» Work required: Copy out the data below from the line containing "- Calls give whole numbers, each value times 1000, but" to the line containing "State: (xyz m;", both lines included, with all images left out.
########
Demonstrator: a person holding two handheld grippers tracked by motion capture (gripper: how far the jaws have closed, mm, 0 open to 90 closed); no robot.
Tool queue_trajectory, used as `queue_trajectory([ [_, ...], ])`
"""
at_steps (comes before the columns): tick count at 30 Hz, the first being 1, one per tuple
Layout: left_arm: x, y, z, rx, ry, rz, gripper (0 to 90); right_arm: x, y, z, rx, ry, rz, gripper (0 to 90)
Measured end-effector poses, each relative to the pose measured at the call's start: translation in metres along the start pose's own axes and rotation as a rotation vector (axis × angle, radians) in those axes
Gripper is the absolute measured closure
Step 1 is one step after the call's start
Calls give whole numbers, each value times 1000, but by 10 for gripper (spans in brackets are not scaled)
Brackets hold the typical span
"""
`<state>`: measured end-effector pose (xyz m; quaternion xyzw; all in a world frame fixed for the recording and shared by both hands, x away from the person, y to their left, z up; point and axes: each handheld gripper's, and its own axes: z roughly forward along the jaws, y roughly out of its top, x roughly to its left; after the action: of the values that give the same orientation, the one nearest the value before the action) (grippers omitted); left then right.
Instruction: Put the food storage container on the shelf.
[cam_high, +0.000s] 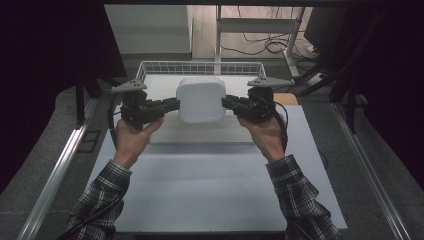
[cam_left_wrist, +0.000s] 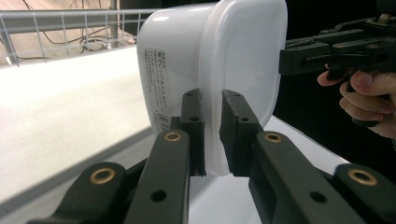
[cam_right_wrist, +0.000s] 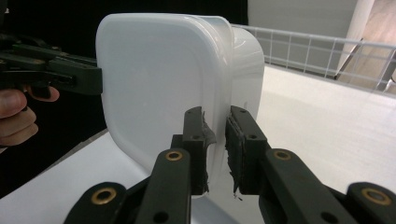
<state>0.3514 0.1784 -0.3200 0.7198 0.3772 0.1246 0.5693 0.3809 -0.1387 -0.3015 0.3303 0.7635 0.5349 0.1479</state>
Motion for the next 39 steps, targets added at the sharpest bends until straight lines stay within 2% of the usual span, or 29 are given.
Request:
queue_trajectory([
  [7, 9, 15, 7, 1, 3, -4, 807, -10, 13, 7, -13, -14, 15, 771],
  [18, 22, 25, 22, 17, 3, -39, 803, -27, 21, 20, -2, -29, 57, 767],
  [29, 31, 25, 36, 44, 43, -63, 784, -35, 23, 35, 41, -46, 89, 757],
  [35, 32, 25, 38, 22, 21, -72, 709, -38, 24, 39, 49, -60, 96, 721],
  [39, 32, 25, 40, 13, 27, -67, 674, -37, 25, 41, 45, -63, 89, 679],
])
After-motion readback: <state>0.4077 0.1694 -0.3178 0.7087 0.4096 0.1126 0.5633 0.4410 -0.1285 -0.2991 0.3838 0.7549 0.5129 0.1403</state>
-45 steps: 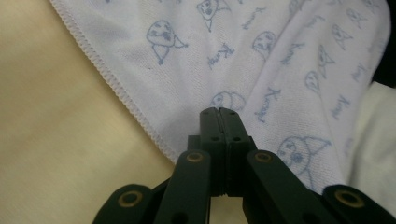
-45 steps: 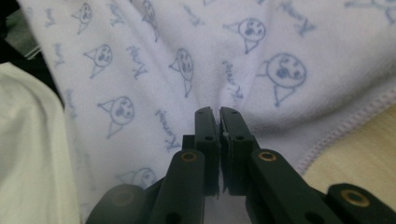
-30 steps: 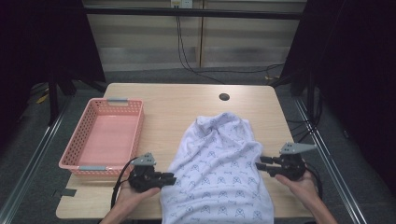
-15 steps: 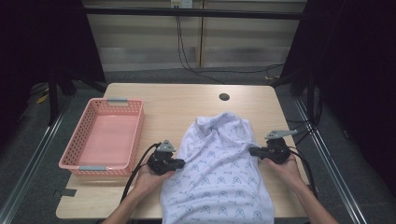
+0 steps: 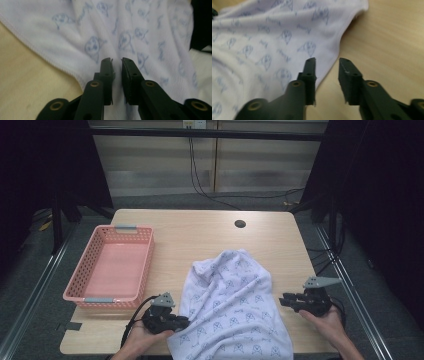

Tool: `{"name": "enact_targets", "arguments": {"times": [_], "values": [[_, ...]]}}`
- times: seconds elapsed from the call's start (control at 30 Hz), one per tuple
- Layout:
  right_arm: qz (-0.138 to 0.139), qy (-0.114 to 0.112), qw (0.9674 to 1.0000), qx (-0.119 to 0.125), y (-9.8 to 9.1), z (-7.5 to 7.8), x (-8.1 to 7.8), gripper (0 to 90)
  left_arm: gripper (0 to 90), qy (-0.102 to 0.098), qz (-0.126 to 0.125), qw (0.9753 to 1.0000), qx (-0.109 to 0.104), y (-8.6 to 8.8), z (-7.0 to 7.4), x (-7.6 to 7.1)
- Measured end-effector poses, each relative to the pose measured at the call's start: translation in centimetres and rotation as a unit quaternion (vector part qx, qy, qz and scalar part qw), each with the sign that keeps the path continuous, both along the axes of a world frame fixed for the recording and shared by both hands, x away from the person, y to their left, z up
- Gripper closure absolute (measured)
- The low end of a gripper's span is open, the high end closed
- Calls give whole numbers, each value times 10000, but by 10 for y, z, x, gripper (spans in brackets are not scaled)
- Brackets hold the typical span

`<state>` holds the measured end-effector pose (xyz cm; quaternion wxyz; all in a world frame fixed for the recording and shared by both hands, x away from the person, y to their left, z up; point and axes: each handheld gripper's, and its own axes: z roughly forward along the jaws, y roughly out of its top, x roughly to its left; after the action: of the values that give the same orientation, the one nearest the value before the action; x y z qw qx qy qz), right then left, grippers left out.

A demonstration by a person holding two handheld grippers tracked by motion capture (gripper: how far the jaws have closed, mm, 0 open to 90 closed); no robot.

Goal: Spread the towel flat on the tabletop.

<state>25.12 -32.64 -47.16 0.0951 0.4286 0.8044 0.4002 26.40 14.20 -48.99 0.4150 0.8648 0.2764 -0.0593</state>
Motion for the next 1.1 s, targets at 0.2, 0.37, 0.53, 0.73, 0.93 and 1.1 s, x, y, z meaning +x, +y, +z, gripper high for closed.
{"name": "enact_targets", "arguments": {"times": [0.2, 0.37, 0.53, 0.73, 0.93, 1.1], "values": [[-143, -297, 9995, 6, 21, 3, 51, 538, 745, -171, 441, 9989, -62, -13, -2, 39], [-362, -370, 9986, -136, 28, -5, 89, 494, 719, -318, 591, 9977, 80, -25, -9, 64], [-358, -116, 9978, -542, 35, -27, 99, 494, 719, -336, 584, 9975, 199, -26, -13, 66], [-102, 9, 9992, -388, 39, -25, 86, 866, 764, -320, 582, 9977, 163, -19, -14, 61], [-155, -230, 9993, -243, 15, 3, 45, 879, 763, -345, 601, 9972, 276, -7, -11, 45], [-5, -121, 9995, -292, -3, 9, -17, 881, 764, -228, 403, 9981, 395, 2, -8, 16]]}}
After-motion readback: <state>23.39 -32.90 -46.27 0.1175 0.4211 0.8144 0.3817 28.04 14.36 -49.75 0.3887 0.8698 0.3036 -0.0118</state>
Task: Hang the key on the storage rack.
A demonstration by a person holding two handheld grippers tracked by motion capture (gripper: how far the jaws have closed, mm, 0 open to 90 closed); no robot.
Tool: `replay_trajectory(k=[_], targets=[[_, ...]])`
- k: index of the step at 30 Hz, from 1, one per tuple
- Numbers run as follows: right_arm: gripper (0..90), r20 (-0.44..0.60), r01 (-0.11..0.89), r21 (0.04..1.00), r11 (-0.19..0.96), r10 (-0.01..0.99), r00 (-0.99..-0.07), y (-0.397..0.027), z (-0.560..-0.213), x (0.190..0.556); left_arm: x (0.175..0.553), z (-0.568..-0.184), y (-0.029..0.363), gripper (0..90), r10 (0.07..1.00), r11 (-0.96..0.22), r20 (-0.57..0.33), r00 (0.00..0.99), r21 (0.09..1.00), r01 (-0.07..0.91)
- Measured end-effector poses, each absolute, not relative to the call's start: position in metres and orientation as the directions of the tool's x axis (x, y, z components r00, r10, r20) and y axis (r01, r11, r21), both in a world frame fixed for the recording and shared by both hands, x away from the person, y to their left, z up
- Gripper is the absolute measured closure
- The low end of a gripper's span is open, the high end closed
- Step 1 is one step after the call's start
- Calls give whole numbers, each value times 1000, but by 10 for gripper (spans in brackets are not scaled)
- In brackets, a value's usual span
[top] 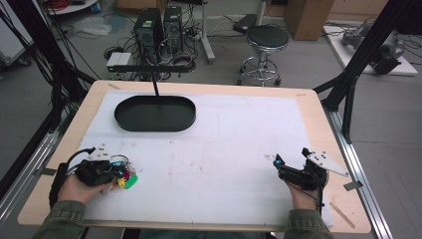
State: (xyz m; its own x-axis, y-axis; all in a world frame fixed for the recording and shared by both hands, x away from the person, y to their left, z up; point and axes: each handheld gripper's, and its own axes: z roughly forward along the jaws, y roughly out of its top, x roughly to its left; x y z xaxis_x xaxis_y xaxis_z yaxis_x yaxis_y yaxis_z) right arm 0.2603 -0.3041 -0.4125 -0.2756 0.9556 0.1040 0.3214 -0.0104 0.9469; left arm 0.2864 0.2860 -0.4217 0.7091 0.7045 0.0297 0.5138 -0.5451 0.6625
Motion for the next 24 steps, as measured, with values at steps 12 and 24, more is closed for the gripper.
replay_trajectory(k=[12,24], targets=[[5,100,318,948,-9,957,-273,-304,-412,260,284,-412,290,830,717,-523,40,696,692,498],[5,95,314,949,-4,957,-274,-304,-412,260,283,-386,298,834,724,-496,50,688,731,469]])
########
» Exercise result:
- Calls give whole numbers, each value times 1000, but by 10 for gripper (spans in brackets are not scaled)
- In brackets, a value's usual span
[top] 
State: (xyz m; its own x-axis, y-axis; all in a world frame fixed for the recording and shared by both hands, x away from the person, y to their left, z up; point and axes: each handheld gripper's, and its own axes: z roughly forward along the jaws, y roughly out of its top, x roughly to its left; x y z xaxis_x xaxis_y xaxis_z yaxis_x yaxis_y yaxis_z) right arm 0.2603 -0.3041 -0.4125 -0.2756 0.9556 0.1040 0.3214 -0.0104 0.9469; left arm 0.2864 0.2860 -0.4217 0.7091 0.7045 0.0297 0.5138 -0.5451 0.6625

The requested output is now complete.